When a line of the records contains "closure", copy it.

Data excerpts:
§
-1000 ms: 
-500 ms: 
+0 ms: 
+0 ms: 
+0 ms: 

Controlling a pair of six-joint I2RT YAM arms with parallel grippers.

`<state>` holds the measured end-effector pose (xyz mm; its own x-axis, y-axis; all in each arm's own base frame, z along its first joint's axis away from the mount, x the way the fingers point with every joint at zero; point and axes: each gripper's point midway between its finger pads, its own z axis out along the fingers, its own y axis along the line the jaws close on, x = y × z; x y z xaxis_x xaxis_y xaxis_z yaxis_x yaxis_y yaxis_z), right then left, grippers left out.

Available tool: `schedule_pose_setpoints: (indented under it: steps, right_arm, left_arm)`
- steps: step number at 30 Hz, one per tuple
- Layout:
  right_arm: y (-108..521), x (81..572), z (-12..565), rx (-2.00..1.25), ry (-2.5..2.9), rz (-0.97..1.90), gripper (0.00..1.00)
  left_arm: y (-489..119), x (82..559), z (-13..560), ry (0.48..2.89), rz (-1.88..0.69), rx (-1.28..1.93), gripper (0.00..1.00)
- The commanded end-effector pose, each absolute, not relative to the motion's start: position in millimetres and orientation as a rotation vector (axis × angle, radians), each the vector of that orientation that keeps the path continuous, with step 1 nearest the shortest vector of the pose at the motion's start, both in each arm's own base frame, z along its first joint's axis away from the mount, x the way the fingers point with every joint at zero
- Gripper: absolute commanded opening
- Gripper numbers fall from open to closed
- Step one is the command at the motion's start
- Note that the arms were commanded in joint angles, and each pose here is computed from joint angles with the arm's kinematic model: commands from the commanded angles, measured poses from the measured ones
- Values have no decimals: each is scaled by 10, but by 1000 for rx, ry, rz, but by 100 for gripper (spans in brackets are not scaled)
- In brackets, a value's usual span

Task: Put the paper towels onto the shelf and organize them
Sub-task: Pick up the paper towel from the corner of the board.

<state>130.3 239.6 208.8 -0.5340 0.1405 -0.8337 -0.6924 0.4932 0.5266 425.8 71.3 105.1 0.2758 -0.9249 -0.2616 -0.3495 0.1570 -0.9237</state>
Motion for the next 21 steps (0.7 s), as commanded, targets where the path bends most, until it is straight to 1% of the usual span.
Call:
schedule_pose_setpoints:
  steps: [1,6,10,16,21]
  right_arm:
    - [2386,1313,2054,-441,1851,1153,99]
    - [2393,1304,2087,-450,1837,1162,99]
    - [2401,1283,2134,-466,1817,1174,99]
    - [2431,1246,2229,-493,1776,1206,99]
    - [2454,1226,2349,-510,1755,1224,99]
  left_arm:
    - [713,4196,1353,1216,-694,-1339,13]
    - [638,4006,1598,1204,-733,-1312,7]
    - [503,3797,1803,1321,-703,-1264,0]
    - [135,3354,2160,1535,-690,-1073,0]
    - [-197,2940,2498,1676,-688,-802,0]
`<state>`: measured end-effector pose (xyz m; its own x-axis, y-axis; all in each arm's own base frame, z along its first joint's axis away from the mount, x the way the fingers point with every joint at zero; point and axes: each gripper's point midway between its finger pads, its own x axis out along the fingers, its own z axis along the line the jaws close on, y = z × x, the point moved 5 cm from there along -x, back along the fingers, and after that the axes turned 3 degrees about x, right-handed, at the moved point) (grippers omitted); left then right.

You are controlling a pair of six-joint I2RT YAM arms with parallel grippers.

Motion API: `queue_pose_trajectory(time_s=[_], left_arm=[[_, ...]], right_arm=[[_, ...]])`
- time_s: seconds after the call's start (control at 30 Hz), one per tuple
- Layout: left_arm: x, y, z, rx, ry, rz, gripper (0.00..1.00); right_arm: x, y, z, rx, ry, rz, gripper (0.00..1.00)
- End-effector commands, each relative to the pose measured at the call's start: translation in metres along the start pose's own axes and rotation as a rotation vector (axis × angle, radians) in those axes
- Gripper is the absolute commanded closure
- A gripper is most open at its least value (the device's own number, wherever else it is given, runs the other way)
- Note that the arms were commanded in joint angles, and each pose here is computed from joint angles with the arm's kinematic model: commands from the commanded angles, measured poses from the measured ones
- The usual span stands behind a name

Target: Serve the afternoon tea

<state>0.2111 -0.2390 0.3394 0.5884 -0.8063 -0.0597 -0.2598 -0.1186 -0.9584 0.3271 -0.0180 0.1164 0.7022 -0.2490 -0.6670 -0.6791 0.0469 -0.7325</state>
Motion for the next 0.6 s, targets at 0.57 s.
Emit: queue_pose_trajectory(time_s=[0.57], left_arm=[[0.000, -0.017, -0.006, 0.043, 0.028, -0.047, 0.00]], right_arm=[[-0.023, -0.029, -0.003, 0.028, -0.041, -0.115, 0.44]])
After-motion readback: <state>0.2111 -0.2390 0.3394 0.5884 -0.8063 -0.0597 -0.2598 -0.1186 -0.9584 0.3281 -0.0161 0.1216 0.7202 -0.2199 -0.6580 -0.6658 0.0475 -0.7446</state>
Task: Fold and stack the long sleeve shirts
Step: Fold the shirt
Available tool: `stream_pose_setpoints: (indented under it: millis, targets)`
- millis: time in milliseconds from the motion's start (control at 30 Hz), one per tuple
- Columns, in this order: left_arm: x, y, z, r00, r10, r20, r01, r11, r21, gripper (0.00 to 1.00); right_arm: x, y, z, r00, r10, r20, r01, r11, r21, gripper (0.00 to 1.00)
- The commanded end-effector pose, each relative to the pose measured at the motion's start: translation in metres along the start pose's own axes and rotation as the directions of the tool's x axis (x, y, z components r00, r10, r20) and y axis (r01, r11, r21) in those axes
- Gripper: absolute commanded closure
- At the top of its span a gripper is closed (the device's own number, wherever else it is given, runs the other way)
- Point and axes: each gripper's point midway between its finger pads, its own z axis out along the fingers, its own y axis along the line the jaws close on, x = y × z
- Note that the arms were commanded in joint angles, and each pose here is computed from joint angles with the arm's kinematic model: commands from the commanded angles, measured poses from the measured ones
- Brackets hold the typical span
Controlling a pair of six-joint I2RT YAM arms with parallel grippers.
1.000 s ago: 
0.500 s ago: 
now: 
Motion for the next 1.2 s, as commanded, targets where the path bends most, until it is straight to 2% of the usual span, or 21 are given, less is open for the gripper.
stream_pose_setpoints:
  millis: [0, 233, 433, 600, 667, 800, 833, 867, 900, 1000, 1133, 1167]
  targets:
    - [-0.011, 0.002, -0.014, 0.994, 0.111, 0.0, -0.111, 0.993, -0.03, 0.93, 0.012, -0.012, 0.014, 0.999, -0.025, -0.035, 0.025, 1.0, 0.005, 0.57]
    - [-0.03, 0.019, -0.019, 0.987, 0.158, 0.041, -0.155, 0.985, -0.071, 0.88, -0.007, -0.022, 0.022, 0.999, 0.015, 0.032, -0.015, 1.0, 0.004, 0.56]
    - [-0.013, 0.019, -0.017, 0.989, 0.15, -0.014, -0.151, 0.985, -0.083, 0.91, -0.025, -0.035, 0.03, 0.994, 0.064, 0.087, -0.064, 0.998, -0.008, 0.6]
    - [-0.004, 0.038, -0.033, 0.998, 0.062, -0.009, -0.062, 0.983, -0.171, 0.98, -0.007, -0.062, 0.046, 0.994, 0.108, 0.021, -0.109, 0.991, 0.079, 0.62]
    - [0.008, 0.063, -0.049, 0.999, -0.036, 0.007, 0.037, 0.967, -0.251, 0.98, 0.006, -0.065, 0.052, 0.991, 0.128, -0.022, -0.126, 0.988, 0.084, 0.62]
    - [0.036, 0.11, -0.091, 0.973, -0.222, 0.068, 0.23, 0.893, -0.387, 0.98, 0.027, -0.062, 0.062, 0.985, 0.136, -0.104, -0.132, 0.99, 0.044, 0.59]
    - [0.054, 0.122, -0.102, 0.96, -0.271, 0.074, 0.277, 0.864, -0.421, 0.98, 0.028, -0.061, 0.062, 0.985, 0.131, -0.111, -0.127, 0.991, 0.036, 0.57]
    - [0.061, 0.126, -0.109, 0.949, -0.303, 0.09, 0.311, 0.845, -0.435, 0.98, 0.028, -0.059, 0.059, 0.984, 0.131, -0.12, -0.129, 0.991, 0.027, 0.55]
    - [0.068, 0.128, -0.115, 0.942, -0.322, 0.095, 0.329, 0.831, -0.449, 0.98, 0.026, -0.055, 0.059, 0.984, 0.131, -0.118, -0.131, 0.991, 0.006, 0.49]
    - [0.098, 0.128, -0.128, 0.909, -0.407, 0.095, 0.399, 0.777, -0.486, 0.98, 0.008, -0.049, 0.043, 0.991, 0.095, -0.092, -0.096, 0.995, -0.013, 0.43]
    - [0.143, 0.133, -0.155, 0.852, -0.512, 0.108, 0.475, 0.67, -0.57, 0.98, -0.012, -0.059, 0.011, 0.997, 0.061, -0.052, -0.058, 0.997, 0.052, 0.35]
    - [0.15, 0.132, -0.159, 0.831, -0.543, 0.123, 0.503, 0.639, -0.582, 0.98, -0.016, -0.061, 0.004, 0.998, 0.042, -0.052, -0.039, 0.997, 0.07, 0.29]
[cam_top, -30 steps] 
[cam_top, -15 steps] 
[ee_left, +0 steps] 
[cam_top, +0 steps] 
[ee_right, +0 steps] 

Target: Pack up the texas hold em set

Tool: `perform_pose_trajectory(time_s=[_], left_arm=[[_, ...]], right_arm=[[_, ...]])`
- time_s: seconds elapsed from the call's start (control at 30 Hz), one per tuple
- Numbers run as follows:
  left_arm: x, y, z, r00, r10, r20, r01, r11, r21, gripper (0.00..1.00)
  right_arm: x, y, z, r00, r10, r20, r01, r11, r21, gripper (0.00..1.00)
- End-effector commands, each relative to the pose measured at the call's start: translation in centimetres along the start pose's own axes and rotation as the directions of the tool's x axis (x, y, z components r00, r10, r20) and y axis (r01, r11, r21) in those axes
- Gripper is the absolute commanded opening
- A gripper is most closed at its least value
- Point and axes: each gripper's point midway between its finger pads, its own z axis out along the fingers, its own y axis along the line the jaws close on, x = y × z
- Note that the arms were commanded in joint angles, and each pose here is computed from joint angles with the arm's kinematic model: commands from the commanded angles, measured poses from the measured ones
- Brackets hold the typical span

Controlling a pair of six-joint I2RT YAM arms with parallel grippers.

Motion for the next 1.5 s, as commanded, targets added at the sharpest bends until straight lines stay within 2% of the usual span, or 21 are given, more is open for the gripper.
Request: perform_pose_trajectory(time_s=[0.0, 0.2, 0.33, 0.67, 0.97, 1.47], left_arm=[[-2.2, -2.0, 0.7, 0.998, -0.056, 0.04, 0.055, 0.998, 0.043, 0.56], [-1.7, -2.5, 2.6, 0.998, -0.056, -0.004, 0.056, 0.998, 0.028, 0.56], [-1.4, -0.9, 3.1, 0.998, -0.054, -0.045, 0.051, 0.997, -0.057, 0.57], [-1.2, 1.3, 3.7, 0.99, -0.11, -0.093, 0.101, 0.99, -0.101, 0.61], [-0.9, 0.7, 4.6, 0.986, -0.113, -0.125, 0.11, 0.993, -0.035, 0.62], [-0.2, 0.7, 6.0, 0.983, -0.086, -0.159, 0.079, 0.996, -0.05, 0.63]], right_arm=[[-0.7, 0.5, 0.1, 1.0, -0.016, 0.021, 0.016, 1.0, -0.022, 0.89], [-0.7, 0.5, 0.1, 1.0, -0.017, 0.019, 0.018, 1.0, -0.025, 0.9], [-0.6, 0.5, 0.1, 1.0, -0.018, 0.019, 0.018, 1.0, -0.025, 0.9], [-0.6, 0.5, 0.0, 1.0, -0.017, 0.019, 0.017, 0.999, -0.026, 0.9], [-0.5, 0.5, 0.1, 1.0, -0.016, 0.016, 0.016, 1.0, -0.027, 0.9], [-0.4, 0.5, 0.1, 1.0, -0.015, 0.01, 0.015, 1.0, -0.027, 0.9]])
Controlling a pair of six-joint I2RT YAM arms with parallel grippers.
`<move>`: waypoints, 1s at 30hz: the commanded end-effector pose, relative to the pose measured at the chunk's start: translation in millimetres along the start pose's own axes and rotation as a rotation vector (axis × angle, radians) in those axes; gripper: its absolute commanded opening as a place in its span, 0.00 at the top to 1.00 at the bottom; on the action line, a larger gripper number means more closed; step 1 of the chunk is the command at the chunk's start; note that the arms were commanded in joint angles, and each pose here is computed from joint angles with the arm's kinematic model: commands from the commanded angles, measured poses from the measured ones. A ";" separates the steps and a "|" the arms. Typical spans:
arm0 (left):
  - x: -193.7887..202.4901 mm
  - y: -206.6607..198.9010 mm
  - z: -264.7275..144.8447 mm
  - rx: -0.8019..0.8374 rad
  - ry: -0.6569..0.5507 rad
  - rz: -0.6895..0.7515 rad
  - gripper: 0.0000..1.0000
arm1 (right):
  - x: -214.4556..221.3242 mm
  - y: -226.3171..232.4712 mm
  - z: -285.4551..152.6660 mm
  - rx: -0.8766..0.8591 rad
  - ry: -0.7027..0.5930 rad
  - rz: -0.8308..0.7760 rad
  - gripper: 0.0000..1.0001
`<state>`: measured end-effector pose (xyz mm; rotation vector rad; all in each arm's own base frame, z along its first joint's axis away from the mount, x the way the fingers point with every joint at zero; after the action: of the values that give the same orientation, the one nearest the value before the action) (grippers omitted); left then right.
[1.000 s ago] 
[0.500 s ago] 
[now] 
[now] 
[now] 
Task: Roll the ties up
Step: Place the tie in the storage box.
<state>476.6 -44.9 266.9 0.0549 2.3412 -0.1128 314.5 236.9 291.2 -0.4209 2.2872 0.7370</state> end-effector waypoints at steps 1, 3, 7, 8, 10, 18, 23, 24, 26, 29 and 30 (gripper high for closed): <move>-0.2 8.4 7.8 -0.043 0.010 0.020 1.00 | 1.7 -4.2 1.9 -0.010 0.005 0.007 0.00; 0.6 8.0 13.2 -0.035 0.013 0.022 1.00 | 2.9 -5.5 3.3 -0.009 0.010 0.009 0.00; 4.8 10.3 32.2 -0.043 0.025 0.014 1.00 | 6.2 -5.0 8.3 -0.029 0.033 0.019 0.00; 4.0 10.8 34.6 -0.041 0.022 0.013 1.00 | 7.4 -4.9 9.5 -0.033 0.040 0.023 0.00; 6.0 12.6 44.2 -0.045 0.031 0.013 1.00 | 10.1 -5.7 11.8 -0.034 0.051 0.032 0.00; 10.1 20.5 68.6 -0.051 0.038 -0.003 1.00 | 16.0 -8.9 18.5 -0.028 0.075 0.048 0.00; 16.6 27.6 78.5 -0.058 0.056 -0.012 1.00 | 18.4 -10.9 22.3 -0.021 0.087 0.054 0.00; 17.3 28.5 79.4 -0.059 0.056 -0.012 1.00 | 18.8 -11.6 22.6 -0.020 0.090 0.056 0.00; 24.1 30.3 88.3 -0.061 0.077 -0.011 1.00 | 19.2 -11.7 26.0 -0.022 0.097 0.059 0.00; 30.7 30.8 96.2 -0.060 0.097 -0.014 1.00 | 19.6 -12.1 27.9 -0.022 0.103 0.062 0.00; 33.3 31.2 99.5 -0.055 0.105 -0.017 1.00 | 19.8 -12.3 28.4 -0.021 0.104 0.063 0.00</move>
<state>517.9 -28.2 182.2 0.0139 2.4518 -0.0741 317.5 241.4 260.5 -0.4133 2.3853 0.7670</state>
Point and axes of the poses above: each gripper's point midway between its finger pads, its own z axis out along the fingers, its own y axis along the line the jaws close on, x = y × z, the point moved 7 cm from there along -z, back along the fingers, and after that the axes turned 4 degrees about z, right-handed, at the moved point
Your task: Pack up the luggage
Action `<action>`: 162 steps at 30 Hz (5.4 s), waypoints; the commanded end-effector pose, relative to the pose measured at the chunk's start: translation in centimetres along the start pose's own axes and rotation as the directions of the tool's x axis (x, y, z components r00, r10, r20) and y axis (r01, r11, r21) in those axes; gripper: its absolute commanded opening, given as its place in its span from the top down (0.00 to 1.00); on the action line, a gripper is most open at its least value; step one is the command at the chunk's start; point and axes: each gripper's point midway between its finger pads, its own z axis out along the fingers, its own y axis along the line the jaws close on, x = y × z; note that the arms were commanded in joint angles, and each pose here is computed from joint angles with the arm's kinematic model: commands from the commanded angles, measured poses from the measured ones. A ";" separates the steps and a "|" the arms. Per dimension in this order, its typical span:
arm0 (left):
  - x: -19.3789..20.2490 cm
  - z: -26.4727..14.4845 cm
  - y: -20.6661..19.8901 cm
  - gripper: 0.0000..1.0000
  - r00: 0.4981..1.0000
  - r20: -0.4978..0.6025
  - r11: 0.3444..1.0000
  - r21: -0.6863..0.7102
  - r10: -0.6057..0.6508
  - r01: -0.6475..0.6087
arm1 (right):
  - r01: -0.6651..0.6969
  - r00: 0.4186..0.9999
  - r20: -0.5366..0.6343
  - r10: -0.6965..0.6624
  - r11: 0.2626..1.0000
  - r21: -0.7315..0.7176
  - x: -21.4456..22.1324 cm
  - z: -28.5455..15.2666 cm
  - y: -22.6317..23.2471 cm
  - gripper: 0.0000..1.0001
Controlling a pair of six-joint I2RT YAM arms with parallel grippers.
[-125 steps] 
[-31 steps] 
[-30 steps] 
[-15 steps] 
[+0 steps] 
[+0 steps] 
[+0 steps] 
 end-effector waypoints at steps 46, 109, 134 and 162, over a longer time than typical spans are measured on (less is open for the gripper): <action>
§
§ **YOUR RESPONSE**
- Gripper is the absolute commanded closure
- Gripper: absolute commanded closure

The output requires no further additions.